Окна по-прежнему темны и молчаливы, и шуршат за печкой тараканы.
– Опять же в кажном семействе муж и жена – одна сатана, – продолжает шерстобит, дуя и потягивая горячий чай, и капелька пота, свесившись, дрожит и колеблется на конце красного носа.
По избе ползают вздрагивающие уродливые тени.
– Что касаемо твоей жены, – продолжает шерстобит, двигая бровями от обжигающе-горячего чая, который он выливает в блюдце из четырнадцатого стакана, – так завсегда надо помнить: не токмо она баба, но и женьщина, – стало быть, так и понимай.
Пимен наеживается, как кот, увидавший собаку, и с ненавистью смотрит на распаренное, потное, в угрях, курносое лицо шерстобита, невинно тянущего оттопыренными губами дымящийся чай.
– Да-а, – вот такие шатущие… шерстобиты всякие… Ему, шерстобиту, что? Из избы в избу шатается, везде напакостит, везде в первую голову до бабы…
– Дсь? – недоумевающе поднимает брови шерстобит и дохлебывает остывающий остаток из блюдца.
– То!.. – И Пимен грузно опускает кулак на стол, посуда звенит и раскачивается. – Бить вас надо!..
Власиха кидается и виснет у него на рукаве:
– Ой, не дури!.. Наделаете крику, накроют меня с вином.
Морозный ветер в темноте обдувает Пимена, и он идет домой весь обмерзший, в сосульках. Над головой морозно мерцают и колеблются задуваемые ветром звезды. По бокам смутно принакрытые снегом избы, а в голове, должно быть, от мороза – проясневшие мысли.
Точно молнией осветило все непонятное Пимену слово, сказанное этим угрястым, курносым чертом, шерстобитом.
«…Не токмо баба, но и женьщина…» «Я те дам женьщина, – думал, скрипя снегом, Пимен, – это что за новая мода?.. А?..»
Теперь для него все ясно: начинается с того вечера, когда сидел монах и рассказывал, и волновалось перед глазами море, и летели, и садились на мачты касаточки, и шумел город, и в красных фесках ходили турки, а за столом, навалившись грудью, сидела женщина и глядела в глаза монаху. И она же жалела, что не поехала на теплые воды. И ради нее никогда не проезжали мимо алафузовские приказчики, все остановятся и позубоскалят.

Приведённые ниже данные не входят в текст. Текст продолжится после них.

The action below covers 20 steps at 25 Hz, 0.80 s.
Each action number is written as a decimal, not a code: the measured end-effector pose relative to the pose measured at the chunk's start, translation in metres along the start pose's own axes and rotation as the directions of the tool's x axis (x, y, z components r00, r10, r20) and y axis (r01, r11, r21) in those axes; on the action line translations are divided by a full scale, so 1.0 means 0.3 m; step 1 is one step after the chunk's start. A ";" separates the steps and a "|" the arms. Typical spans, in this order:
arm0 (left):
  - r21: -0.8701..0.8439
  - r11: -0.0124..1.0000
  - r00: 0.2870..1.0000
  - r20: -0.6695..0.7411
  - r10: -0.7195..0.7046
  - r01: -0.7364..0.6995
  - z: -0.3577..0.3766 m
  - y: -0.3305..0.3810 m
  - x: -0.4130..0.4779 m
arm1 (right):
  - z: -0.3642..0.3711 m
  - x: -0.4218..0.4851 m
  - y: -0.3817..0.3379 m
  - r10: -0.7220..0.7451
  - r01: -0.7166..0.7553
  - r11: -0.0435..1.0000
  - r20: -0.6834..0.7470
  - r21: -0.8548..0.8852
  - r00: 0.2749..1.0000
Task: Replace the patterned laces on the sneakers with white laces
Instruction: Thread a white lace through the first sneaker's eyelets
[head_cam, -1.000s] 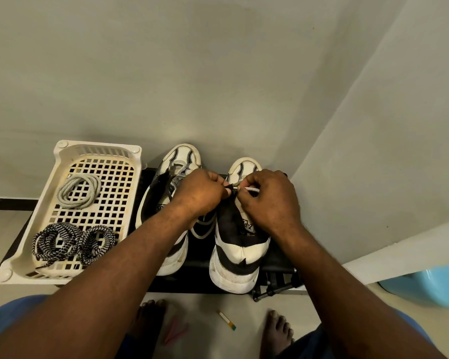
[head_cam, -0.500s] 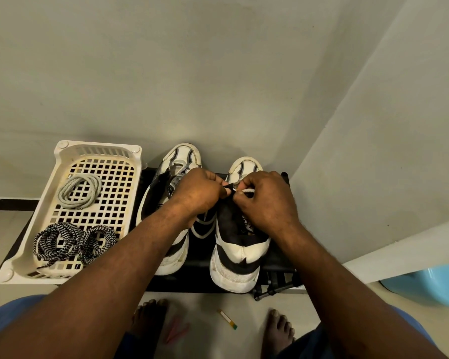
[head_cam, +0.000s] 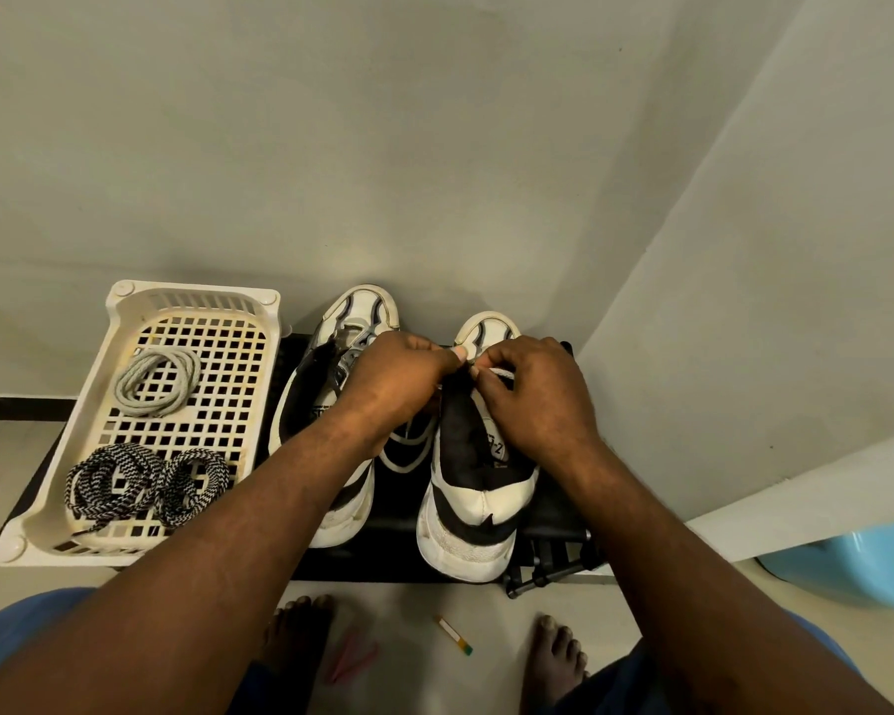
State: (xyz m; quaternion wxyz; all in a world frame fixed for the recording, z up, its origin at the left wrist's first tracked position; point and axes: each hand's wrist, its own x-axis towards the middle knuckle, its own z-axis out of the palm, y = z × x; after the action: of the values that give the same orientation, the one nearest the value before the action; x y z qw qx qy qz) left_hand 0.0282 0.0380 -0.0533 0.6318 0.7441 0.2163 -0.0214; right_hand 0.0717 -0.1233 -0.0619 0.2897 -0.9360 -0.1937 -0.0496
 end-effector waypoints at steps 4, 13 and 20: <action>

И она же впустила к себе ночью парней. И надо, чтобы в ней, как и прежде, никто бы не замечал женщины, как и он не замечал, а все бы видели только работницу.
– Ну уж ладно!..
Скрипит снег. Туго стянут волосатый кулак, и впереди засветилось оконце.
Должно быть, отдохнула за зиму степь. Потягиваясь, шевельнулась; зачернели проснувшиеся проталины, и сладкой, полусонною улыбкой улыбнулось заголубевшее небо.
Птицы потянули.
Наверху растопилось золото целый день не покрываемого тучкой солнышка, а внизу вся степь почернела и развезло по ступицу, а перед пасхой выехали и пахать.
Сенокос в этом году был ранний.
Чуть зорька проглянула, – уж ехал Пимен, веселый и довольный, в степь, и весело позванивала и дребезжала увязанная в дрогах коса. Все больше светлело, и бархатом раскидывалась по обеим сторонам степь.